In an unrelated action, the New York Department of Financial Services also is stepping up cybersecurity efforts, requiring banks, insurance companies, and other financial services institutions regulated by department to have a cybersecurity program designed to protect consumers' private data, written policies and controls in place to help ensure the safety and soundness of New York's financial services industry, according to an August 2017 news release.

Mr. Jackson of the SEC thinks "there is more to come" from pension funds and other large shareholders, although "it's obviously not ideal when investors have to do it case by case," he said.

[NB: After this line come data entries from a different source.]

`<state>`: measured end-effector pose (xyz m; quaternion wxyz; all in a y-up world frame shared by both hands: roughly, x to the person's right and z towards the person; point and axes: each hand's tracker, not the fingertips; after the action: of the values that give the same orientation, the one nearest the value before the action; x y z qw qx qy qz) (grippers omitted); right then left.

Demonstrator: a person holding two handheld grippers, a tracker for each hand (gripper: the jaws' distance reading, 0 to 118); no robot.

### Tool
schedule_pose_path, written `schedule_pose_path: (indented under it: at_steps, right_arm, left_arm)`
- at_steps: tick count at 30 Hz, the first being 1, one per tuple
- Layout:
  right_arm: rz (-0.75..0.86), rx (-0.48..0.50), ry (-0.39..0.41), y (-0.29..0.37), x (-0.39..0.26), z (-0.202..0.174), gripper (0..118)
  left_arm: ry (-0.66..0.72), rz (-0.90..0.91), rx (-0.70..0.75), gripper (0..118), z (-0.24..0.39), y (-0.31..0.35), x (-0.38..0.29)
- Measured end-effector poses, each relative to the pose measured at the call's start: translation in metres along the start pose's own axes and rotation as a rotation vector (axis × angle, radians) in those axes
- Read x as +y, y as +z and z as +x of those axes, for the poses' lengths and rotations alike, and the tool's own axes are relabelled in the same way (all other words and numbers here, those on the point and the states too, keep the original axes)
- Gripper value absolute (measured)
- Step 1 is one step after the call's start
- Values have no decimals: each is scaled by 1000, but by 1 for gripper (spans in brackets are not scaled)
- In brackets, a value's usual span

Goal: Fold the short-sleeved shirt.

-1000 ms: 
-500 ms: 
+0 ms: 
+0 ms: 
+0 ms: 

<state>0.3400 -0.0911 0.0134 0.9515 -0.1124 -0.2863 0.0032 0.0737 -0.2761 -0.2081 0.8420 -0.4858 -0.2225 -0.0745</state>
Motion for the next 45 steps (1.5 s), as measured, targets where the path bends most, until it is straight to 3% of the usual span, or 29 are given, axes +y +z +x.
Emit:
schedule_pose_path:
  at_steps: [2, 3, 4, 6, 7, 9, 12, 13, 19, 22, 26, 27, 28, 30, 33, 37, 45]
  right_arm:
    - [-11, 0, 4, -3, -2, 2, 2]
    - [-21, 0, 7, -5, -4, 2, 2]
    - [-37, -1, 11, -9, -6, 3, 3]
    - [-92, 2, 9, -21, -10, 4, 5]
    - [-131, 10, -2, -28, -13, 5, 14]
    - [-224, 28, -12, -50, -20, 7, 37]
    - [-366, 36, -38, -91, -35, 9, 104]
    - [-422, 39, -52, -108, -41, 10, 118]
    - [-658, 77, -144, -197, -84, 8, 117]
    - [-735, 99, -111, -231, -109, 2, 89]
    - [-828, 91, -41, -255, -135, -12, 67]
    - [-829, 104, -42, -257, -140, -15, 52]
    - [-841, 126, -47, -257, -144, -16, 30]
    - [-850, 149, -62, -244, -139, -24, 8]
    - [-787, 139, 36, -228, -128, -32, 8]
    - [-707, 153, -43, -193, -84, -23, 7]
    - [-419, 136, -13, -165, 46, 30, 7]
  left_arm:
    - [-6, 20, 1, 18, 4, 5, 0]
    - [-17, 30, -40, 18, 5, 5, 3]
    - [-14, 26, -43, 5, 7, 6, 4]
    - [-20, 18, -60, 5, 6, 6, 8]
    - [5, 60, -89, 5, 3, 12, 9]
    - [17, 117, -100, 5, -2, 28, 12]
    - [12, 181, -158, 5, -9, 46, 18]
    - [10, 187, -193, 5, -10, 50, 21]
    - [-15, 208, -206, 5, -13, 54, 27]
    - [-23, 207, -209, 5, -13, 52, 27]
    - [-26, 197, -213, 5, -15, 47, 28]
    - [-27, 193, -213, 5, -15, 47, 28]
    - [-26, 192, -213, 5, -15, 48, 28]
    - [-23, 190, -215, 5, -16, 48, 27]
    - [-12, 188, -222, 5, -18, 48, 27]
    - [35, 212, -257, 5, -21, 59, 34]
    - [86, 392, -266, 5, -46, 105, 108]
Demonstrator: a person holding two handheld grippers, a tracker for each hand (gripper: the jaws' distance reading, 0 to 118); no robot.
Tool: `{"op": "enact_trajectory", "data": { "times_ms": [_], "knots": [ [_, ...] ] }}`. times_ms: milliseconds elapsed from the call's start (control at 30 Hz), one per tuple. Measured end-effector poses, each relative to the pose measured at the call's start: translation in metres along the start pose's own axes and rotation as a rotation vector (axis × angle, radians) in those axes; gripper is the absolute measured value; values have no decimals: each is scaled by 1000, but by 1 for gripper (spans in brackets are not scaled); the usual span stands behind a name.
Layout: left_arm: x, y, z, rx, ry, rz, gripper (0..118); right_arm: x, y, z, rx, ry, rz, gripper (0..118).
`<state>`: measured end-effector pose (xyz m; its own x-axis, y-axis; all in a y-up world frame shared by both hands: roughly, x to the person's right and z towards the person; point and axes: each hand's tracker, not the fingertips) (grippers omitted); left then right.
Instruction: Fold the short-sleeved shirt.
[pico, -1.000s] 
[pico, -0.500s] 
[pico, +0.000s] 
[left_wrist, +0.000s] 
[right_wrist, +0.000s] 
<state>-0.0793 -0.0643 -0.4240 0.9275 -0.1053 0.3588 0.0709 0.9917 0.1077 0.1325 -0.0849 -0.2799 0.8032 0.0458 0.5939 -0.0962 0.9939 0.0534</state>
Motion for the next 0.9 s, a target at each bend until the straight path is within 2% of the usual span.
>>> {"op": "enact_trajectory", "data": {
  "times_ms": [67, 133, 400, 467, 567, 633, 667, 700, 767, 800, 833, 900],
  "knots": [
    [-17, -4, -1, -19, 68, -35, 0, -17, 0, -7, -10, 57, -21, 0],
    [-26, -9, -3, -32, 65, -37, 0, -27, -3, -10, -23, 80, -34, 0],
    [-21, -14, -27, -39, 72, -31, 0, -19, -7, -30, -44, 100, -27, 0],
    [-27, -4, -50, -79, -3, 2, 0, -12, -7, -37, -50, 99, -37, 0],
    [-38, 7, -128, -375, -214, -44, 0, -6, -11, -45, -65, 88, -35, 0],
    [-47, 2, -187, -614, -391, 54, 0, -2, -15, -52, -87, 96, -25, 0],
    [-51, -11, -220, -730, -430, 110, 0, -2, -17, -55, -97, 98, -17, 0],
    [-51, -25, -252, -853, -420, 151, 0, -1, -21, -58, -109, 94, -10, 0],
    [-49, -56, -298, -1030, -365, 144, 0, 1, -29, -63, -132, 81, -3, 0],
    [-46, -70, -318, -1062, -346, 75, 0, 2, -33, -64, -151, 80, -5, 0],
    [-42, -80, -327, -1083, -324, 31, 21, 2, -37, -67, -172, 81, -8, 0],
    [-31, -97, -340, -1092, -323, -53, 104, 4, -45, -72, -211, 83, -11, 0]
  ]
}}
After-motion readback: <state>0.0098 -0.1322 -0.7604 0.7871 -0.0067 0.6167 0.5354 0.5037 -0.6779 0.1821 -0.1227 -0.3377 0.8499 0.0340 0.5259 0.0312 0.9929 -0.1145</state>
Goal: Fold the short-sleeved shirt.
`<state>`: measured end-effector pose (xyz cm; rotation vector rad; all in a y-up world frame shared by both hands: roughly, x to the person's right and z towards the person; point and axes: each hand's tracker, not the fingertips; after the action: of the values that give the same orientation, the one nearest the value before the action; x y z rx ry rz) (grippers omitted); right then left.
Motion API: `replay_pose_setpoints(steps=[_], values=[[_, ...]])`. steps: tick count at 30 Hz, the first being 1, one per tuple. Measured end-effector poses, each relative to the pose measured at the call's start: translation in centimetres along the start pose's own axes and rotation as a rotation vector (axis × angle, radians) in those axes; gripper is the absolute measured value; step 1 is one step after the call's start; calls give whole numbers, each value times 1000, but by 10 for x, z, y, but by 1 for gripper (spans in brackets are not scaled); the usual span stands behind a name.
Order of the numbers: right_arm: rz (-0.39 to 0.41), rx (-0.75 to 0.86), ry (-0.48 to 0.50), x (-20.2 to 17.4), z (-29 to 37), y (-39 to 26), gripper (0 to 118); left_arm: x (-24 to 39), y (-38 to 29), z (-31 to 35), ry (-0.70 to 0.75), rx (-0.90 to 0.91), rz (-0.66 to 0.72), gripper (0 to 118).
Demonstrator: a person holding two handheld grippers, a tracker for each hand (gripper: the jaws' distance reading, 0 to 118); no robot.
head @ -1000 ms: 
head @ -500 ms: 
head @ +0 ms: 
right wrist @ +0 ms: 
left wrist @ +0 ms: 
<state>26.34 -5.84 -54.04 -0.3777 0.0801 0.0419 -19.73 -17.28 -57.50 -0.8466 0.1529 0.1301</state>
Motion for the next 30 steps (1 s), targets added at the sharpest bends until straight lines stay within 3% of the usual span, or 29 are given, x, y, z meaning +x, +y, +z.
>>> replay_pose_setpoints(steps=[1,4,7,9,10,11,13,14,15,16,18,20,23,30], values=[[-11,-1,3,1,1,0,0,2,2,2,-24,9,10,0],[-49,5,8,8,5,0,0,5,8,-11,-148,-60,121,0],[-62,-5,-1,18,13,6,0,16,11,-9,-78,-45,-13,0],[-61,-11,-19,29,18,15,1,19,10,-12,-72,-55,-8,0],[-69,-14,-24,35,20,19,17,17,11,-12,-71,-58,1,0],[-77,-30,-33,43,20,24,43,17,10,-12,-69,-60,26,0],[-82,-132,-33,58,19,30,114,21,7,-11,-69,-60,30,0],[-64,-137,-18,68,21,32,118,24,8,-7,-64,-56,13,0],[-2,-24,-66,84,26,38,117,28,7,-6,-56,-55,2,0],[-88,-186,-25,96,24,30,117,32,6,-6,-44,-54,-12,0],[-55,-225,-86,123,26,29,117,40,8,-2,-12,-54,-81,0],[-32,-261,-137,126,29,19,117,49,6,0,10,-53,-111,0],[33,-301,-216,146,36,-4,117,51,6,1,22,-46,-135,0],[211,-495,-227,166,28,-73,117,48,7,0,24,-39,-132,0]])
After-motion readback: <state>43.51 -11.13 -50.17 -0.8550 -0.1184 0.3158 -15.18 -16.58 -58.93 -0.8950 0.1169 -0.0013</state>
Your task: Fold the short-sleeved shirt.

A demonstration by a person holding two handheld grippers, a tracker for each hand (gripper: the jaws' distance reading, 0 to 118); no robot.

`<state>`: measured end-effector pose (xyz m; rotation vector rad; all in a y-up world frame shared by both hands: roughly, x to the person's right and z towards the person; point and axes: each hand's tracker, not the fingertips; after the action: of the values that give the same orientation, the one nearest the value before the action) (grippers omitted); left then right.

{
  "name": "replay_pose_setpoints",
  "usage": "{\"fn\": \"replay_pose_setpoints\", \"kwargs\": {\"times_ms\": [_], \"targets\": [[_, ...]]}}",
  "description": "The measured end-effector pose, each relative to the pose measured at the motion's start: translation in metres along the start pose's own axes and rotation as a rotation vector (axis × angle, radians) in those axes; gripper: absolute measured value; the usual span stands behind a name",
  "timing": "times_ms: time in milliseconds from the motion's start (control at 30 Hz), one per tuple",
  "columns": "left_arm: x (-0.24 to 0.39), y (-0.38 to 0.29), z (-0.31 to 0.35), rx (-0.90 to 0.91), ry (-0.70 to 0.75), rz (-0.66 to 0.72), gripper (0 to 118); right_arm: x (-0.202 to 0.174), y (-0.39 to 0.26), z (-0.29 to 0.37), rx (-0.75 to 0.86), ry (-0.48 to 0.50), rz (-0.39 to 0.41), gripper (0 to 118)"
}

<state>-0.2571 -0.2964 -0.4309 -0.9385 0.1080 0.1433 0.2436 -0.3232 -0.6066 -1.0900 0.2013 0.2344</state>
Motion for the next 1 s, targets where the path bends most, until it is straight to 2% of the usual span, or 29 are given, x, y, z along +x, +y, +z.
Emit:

Anne Sheehan, director of corporate governance at the California State Teachers' Retirement System, West Sacramento, said that officials at the $231.6 billion pension fund "were very pleased when the commission acted," and they are now waiting to see how companies respond. "It's an issue that can have tremendous impact to the stock price. Having the imprimatur of the commission helps," she added.

"Shareholders now have to be vigilant and see what additional measures companies are going to be disclosing, and how they are managing this risk under this guidance," said Ms. Sheehan, who does expect to see some shareholder proposals to companies.

CalSTRS, which has 8,000 public companies in its portfolio, will continue to hold discussions with companies on their cyber policies and oversight of board positions on cybersecurity risks and controls. "We are watching to see how companies step up their game," said Ms. Sheehan.

"I think we've got to give it a little bit of time. If the shareholders feel they aren't getting the information, then they can come back and ask the SEC to do more," she said.

Interest from Washington

Congress is also watching. Equifax Inc.'s March 1 disclosure that it found 2.4 million more people affected by its massive data breach than initially reported prompted Sen. Elizabeth Warren, D-Mass., to call for action on legislation that she and Sen. Mark Warner, D-Va., are sponsoring. The bill would impose significant penalties for security breaches from credit-reporting agencies. Had it been in effect, Equifax would have paid at least $1.5 billion, according to a news release from Ms. Warren's office.

The pressure from regulators is real for asset managers as well, said former SEC Chairman Harvey Pitt. "They have to care, big time. For asset managers this has enormous competitive implications." His advice is "encrypt everything" and work closely with the SEC's division of investment management. "You do what you can to shore up what the government can do," said Mr. Pitt.